Il Palazzo del Vicerè: ottima ricostruzione storica e descrittiva 

di Romolo Ricapito
Il palazzo del  Vicerè

Il palazzo del  Vicerè è un film storico-biografico co-prodotto da Gran Bretagna e India e diretto dalla regista indiana Gurinder Chadha.

L’opera, ambientata nel 1947 durante la fine del dominio britannico in India ( a Delhi)  e alla vigilia della separazione tra India e Pakistan, assembla vari elementi storici cercando   di  suscitare una certa empatia con la descrizione dell’amore tra due giovani di diversa religione, lui , Jeet, un poliziotto indù a servizio nel palazzo del Vicerè (Lord Mountbatten)  lei, Aalia  una musulmana  assoldata  nello stesso palazzo come dama di compagnia della figlia del  governante britannico,  Pamela,  diciottenne.
Le due ragazze sono più o meno coetanee :  ma  Aalia  è stata ” promessa sposa” dall’anziano padre ad un   uomo di sua fiducia  e nella logica di questa tradizione familiare la giovane  vi si adatta docilmente, anche se controvoglia.
Edwina, moglie di Mountbatten (Gillian Anderson)  sembra il personaggio più illuminato: si rende conto che dopo 300 anni di dominio inglese la nazione indiana è formata quasi totalmente da analfabeti e la moria di bambini è spaventosamente elevata..
Lord Mountbatten interpretato da Hugh Bonneville   si mantiene su posizioni più istituzionali, manovrato come un  fantoccio dalla Nazione a cui appartiene.

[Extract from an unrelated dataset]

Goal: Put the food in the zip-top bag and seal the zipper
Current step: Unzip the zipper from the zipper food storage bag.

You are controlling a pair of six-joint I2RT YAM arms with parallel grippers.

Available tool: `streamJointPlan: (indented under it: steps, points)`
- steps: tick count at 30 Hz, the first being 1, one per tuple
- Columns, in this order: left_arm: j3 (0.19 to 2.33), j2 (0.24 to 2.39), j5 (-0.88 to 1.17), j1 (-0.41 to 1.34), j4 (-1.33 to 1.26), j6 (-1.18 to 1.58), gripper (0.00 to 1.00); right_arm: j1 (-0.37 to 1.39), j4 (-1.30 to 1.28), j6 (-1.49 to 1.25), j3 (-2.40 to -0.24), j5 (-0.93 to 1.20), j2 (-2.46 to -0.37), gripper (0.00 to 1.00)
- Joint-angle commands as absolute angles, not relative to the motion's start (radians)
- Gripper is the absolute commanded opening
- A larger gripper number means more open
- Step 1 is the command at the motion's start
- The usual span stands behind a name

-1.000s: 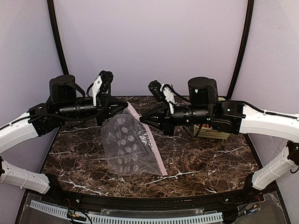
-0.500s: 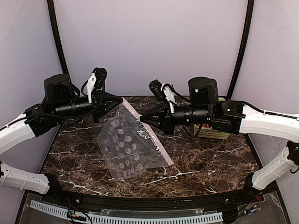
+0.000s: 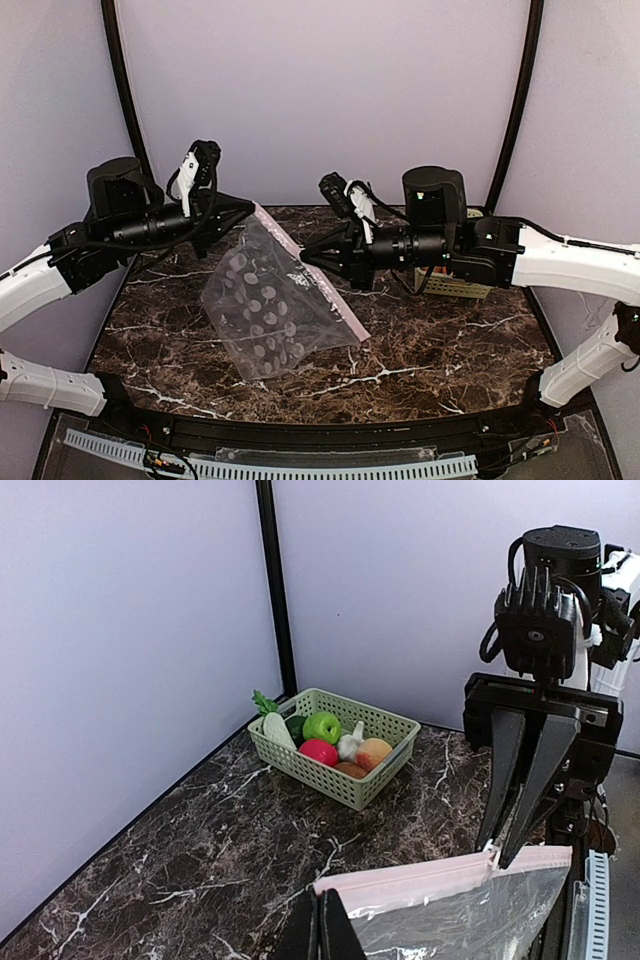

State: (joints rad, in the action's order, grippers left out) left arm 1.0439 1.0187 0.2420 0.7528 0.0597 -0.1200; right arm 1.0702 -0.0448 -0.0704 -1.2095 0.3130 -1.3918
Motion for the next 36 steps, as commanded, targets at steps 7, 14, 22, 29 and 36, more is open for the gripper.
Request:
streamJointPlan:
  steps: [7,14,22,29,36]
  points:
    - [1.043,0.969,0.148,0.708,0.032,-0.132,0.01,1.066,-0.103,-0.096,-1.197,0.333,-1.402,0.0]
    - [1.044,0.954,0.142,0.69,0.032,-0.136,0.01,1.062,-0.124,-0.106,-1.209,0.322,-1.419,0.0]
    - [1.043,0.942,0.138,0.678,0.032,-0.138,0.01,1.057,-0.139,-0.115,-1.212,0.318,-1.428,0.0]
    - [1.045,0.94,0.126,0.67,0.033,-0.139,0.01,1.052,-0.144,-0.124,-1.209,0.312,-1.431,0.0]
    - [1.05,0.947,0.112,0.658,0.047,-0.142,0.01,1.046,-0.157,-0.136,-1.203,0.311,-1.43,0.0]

E poi ci sono le divisioni tra indiani per etnie, le ambizioni di  separatismo del  Pakistan, l’insofferenza verso gli inglesi visti ormai come invasori e infine la partizione, ovvero la separazione tra nazioni decisa dall’alto che per  il  Mahatma Gandhi ( compare nel film assieme ad altri personaggi in vista dell’India e del Pakistan) sarà causa di  sofferenze.
La materia è vasta e il film si mantiene sul didattico, cercando di informare o meglio illustrare gli elementi  storici, tentando poi di appassionare con  altre componenti    romantiche e politiche.

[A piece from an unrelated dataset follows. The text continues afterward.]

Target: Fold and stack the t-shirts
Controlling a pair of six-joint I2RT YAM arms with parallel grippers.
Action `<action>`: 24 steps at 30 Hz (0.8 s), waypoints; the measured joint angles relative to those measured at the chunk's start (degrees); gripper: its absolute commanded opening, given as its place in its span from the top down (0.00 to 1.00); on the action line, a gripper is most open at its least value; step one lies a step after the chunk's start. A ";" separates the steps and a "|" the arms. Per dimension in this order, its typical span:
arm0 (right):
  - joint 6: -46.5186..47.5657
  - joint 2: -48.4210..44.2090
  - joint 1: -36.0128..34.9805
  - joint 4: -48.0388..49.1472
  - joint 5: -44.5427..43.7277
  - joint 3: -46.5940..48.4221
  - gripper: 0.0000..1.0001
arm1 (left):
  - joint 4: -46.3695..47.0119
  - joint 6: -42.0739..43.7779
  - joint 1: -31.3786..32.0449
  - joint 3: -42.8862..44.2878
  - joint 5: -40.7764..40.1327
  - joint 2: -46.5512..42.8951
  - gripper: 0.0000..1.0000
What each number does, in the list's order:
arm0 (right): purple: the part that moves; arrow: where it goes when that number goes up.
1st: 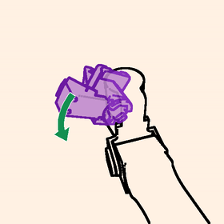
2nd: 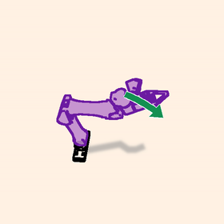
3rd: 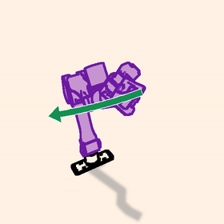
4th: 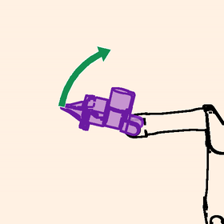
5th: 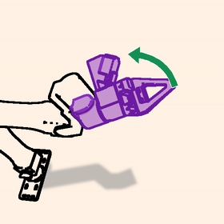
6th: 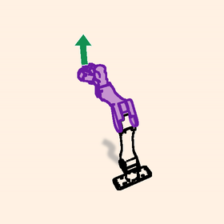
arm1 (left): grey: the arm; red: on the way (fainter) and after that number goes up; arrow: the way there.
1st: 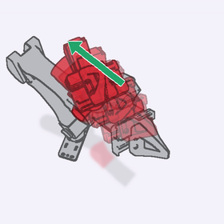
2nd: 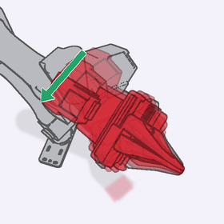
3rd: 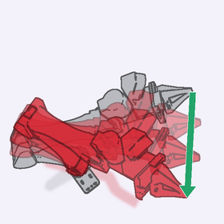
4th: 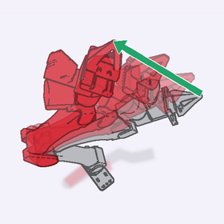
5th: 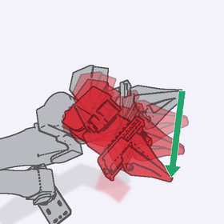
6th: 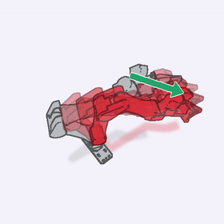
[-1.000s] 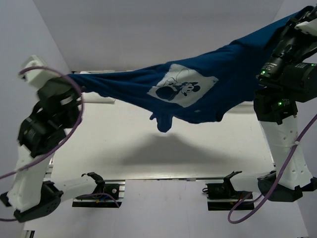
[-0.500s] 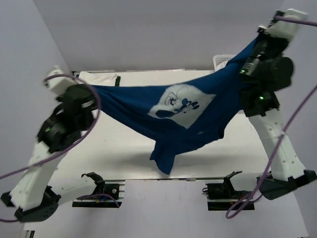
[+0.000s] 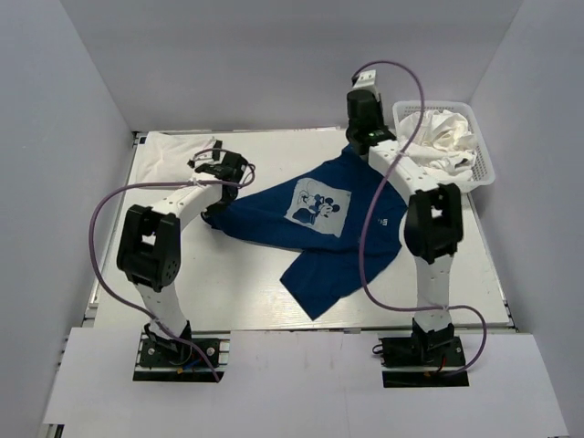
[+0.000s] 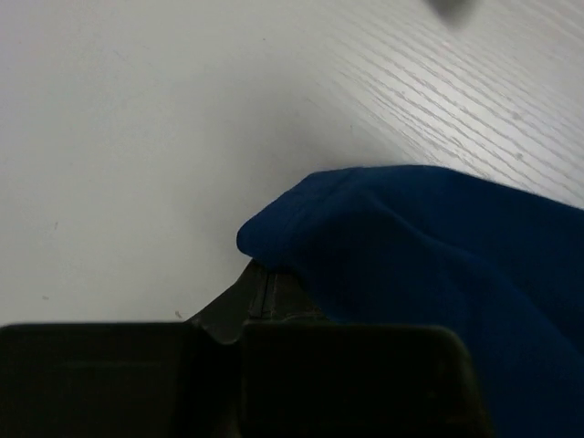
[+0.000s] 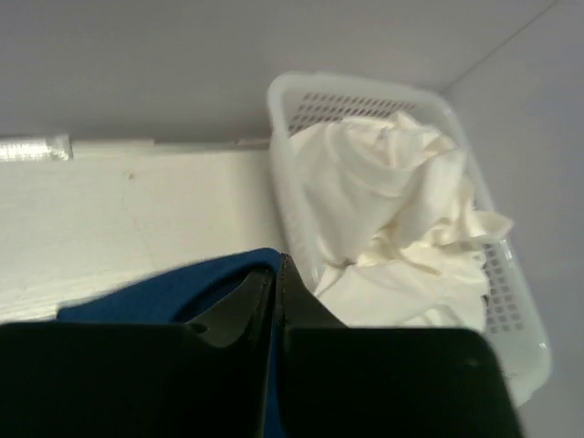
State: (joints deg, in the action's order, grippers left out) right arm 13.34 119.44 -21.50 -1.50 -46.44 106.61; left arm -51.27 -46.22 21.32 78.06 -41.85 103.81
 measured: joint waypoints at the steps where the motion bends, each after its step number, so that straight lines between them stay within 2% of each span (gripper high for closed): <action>1: -0.63 2.80 0.00 -1.90 0.35 2.67 0.80 | 0.59 0.42 -1.40 0.22 1.20 1.20 1.00; 2: -1.20 5.09 -0.02 -3.37 0.81 5.03 0.70 | 0.70 0.61 -2.49 0.66 2.14 2.25 1.00; 3: -1.33 7.85 -0.04 -5.75 1.42 8.81 0.45 | 0.33 0.92 -3.63 1.86 3.10 3.54 0.79; 4: -2.21 8.94 -0.04 -6.29 1.81 10.34 0.28 | 0.07 1.38 -4.55 3.69 3.98 4.90 0.65; 5: -2.56 10.34 -0.04 -7.69 2.58 12.66 0.15 | -0.46 1.44 -5.22 5.95 4.74 6.43 0.53; 6: -2.89 11.02 -0.04 -8.70 3.56 14.12 0.10 | -0.90 1.70 -5.68 7.96 5.18 7.56 0.32; 9: -5.01 10.43 -0.07 -11.65 7.32 15.54 0.10 | -2.64 2.01 -6.47 12.79 6.40 9.05 0.05; 10: -5.68 9.79 -0.17 -12.72 8.70 15.45 0.10 | -3.13 2.32 -6.54 13.22 6.60 8.76 0.00; 14: -10.23 2.51 -0.66 -15.89 18.73 9.73 0.10 | -4.46 2.73 -6.62 11.50 8.94 3.58 0.00; 21: -19.69 -21.11 -3.98 -17.29 35.78 -11.13 0.10 | -4.59 5.73 -6.97 4.68 15.93 -14.84 0.00; 24: -23.65 -29.16 -6.05 -17.44 40.33 -23.12 0.10 | -4.31 6.16 -6.97 3.06 16.87 -18.27 0.00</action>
State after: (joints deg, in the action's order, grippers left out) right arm -10.31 90.28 -27.55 -18.94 -6.11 83.48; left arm -55.57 -40.05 14.35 81.12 -24.97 85.54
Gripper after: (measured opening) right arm 0.905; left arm 0.995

E’ chiaro che l’opera, fastosa  e ben curata , si appresta per l’allestimento e lo  sforzo degli sceneggiatori (tra cui la stessa regista) ad essere apprezzata  (e recepita) dal pubblico.
Il rischio però, trattando tanti elementi differenti da associare “per forza”, è di mettere tanta carne  al fuoco e infatti Il Palazzo del Vicerè non soffre di mancanza di qualità, ma potrebbe risultare, come i film di questo genere, inibente per tocchi autoriali e picchi di fantasia.
Infatti la regista-sceneggiatrice impone e si impone il rigore della rappresentazione che deve necessariamente essere impostata come un prodotto artistico se non eccellente e impeccabile, almeno di evidente sforzo, qualità e impegno.
Ad avere a meglio sono gli attori indiani, ovvero i protagonisti della love story, interpretati da Huma Kureshi e Manish Dayal.